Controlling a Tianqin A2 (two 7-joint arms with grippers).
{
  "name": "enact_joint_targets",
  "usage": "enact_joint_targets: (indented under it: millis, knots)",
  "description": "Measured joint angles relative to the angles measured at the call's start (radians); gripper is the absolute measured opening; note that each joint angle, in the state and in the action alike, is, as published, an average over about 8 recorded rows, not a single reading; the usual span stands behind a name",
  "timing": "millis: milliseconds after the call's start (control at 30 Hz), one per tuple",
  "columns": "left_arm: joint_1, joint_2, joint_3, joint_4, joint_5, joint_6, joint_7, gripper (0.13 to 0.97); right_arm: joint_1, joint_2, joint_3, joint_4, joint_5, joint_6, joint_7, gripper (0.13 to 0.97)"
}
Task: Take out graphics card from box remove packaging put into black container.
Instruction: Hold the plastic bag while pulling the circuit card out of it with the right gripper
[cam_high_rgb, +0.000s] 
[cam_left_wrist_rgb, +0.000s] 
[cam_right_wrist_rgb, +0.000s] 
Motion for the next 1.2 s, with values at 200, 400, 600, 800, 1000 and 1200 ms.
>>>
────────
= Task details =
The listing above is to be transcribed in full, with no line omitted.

= Exercise output =
Controlling a Tianqin A2 (two 7-joint arms with grippers).
{
  "name": "enact_joint_targets",
  "usage": "enact_joint_targets: (indented under it: millis, knots)",
  "description": "Measured joint angles relative to the angles measured at the call's start (radians); gripper is the absolute measured opening; note that each joint angle, in the state and in the action alike, is, as published, an average over about 8 recorded rows, not a single reading; the usual span stands behind a name",
  "timing": "millis: milliseconds after the call's start (control at 30 Hz), one per tuple",
  "columns": "left_arm: joint_1, joint_2, joint_3, joint_4, joint_5, joint_6, joint_7, gripper (0.13 to 0.97); right_arm: joint_1, joint_2, joint_3, joint_4, joint_5, joint_6, joint_7, gripper (0.13 to 0.97)"
}
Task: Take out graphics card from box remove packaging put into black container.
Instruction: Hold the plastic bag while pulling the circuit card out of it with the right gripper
[cam_high_rgb, +0.000s] 
[cam_left_wrist_rgb, +0.000s] 
[cam_right_wrist_rgb, +0.000s] 
Motion for the next 1.2 s, with values at 200, 400, 600, 800, 1000 and 1200 ms.
>>>

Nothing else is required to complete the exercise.